No entanto, o fato de ser identificado com a vestimenta é algo que tem de ser valorizado pelos servos do Senhor, que devem ser se apresentar com vestes modestas e que cumpram a missão da vestimenta, que é a de cobrir a nudez.
– Lamentavelmente, nos dias difíceis em que vivemos, esta verdade bíblica tem sido deixada de lado e já não são poucos os que descuidam disto, utilizando vestimentas mundanas como se isto não tivesse importância alguma. Tomemos cuidado, amados irmãos!

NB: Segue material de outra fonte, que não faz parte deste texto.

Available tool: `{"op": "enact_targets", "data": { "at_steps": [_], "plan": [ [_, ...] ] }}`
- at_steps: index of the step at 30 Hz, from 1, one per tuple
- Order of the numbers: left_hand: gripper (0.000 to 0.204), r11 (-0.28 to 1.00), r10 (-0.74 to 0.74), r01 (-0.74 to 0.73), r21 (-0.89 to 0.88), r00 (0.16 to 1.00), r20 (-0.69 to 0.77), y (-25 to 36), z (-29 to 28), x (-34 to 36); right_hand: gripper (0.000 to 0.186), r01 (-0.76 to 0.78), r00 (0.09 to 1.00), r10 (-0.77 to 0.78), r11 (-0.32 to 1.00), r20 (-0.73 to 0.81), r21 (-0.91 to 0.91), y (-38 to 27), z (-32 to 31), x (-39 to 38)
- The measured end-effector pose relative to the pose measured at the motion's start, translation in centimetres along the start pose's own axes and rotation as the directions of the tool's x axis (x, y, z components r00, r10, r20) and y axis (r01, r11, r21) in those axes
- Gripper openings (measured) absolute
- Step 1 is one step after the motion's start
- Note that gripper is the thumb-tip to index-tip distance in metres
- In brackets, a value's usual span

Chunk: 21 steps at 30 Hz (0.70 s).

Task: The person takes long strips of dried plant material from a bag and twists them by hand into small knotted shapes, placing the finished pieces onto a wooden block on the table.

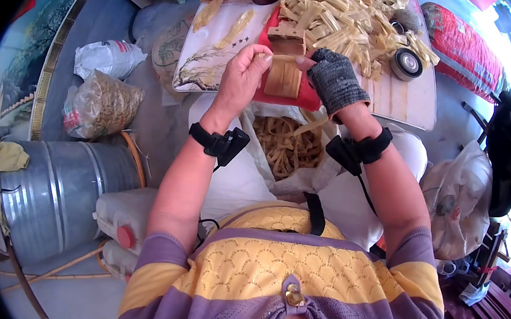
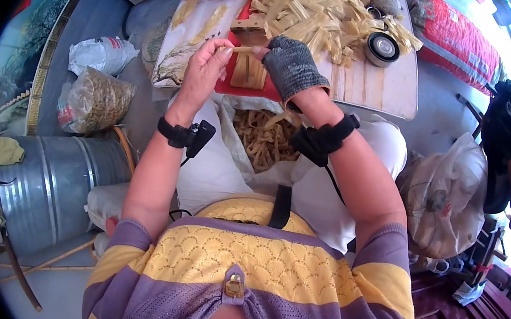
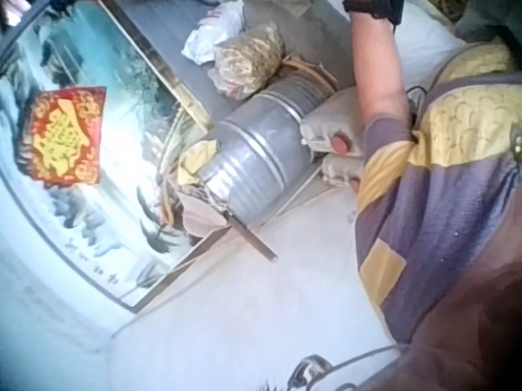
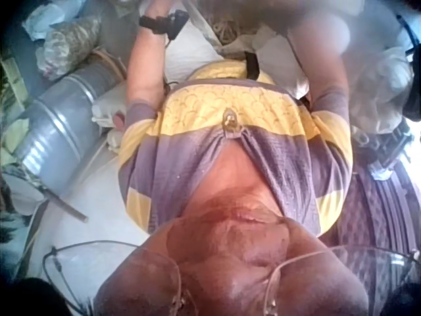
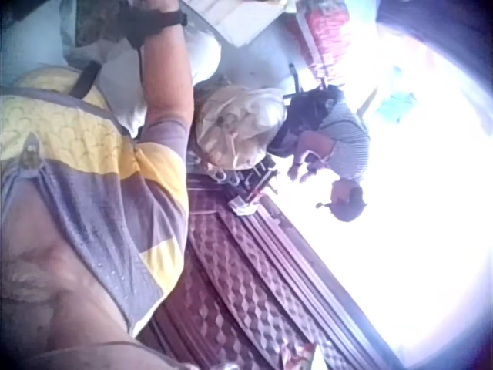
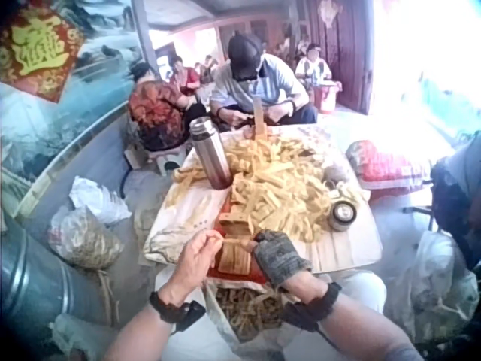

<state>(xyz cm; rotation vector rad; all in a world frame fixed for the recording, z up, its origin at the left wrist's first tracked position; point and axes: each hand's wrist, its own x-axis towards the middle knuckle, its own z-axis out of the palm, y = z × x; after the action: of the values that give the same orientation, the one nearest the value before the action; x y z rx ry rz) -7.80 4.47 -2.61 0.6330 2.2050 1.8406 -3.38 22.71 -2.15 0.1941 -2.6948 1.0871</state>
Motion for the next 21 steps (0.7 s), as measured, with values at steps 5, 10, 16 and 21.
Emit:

III – O PROFETA ELIAS E OS SOLDADOS DE ACAZIAS
– Acazias não se humilhou diante da dura notícia mandada por Elias. Em vez de repetir o gesto de seu pai, resolveu mandar prender o profeta, talvez com o intento de matá-lo, o que há muito desejava fazer sua mãe Jezabel.
– Então, no alto de sua arrogância, mesmo acamado e sentenciado à morte, Acazias mandou cinquenta homens para trazer o profeta à sua presença. O comandante daqueles cinquenta homens, então, apressadamente foi até o cume do monte onde estava Elias.
– Aqui vemos mais uma nota sobre a conduta de Elias. Ele estava no cume do monte, num lugar alto (não há como deixar de ver aqui um paradoxo, pois Baal-Zebul seria o “senhor dos lugares altos”), local onde o capitão o encontrou. O texto não nos diz como o capitão sabia que ele ali estava, o que nos permite deduzir que era um local onde o profeta costumava ficar, de todos conhecido, inclusive de Acazias.
– Num certo sentido, o servo do Senhor é “previsível”, porque todos sabem como ele vai agir, já que ele obedece à Palavra de Deus.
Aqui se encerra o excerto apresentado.